Thursday, September 11, 2014

Using up the Zucchini

August has passed and the end of gardening season is upon us. It was a late start, with the lack of hot nights in the early part of summer, a lot of the plants just didn't get the opportunity to flourish. The tomatoes, for example, never really turned color except for one or two weeks. Instead, the green tomatoes I kept hoping beyond hope would ripen started rotting on the vine. Near the start of fall though, things really started to get going. Especially the squash. We have more squash now that we know what to do with, of both zucchini and scallop/patty pan varieties. There's plenty of kohlrabi and the tomatilloes are finally filling in their husks. The peppers are coming in and sadly, a large rabbit has completely obliterated the broccoli.

In the front yard, there is chocolate mint. Oh is there chocolate mint. And I have been delighting in mint tea, with and without chamomile. Since the chamomile never grew in, I have to use tea bags to get my chamomile fix. The mint leaves, though, I just pluck off the stem, give a wash, and throw in my Teatanic tea infuser, a lovely novelty gift given to me by a friend who shares my love of bad puns.

It sinks every time.

To use up my plethora of zucchini, I decided it was finally time to try out the recipe for zucchini chocolate chip cookies from Barbara Kingsolver's Animal Vegetable Miracle, one of my favorite books on food and eating whose website features an easy print version of the recipe, which I have conveniently included above.

We also took this opportunity to use our handy food processor for the first time ever. It was a wedding present, I do believe, but since we lived in an apartment when we got hitched, there was no counter space with which to use the food processor and it was just relegated off in a cabinet, never to be used. When we moved into our house, it sat there on the counter and I would say, "You know, honey, you should really use the food processor to shred that" and the husband would poo-poo and say it was easier to just do it with our manual shredder.


I'll have you know, I was right. He was wrong. And we have much shredded zucchini bagged and stuffed in the freezer for future use. The cookies were delicious.


And because I had a family reunion to attend in which a dish to pass is required and a mass of shredded zucchini. I baked some zucchini bread too, using my mother's recipe, passed down from her mother. The best thing about these sorts of recipes is that they give no real instruction and often interesting directions. For example, I had to call my mother and ask if by "Crisco oil" she meant "Crisco" as in shortening or vegetable oil. She meant vegetable oil. Why it was necessary to specify a name brand, I leave for you to ponder, but I have left off the name brand placements in my recipe here.


Mom's Zucchini Bread
3 eggs
1 cup vegetable oil
1 and 1/2 cups sugar
2 cups shredded, unpeeled zucchini
1/4 teaspoon baking powder
1 teaspoon vanilla
2 and 1/2 cups flour
1 teaspoon salt
1 and 1/2 teaspoons baking soda
2 teaspoons cinnamon (I tend to be more liberal with my cinnamon)
1 c chopped nuts (optional)

Mix together in a bowl, pour into two greased bread pans, and bake in a preheated oven at 350 degrees for one hour, or until the top is firm and golden brown.

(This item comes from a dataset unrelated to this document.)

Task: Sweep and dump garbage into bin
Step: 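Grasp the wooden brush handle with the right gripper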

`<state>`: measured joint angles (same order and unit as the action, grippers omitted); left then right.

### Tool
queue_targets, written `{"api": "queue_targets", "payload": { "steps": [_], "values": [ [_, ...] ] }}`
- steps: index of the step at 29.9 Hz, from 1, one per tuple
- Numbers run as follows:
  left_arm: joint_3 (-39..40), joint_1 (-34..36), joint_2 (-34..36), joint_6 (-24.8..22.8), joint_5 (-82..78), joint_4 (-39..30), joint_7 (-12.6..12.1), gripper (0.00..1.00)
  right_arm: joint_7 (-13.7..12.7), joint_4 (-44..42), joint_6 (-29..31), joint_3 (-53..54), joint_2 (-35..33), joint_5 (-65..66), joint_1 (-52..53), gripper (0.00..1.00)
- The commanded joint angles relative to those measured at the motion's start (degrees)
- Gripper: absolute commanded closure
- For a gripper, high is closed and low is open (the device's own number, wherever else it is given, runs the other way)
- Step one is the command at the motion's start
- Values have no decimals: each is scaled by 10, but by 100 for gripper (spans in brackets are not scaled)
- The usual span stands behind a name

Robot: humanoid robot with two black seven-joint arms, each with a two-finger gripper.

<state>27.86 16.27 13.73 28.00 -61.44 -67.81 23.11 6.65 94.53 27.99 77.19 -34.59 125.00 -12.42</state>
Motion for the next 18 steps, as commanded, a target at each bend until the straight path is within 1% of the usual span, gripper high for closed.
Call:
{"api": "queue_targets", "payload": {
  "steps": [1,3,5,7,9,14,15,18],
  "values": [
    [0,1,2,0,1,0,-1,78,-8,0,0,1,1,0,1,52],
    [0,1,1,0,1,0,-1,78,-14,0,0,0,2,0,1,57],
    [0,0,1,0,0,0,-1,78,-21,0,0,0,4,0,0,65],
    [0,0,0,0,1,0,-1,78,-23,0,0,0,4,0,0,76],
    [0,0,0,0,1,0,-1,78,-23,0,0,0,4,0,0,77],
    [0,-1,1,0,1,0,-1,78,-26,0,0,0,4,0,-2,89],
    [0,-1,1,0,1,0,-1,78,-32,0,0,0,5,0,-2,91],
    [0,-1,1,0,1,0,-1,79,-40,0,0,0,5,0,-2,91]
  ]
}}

Easy peasy and delicious. Some of my more modern recipes in the recipe box require stapling on an extra index card to fit all the instructions. Not the good, old-fashioned recipes of my childhood. They usually contain no instructions at all on the back, just a list of ingredients on the front with a notation for the number of degrees for the oven and length of time in which the baked good should remain in said oven. That's all and sometimes, it's all you should need: a boatload of shredded zucchini, some bread pans, and a list of ingredients.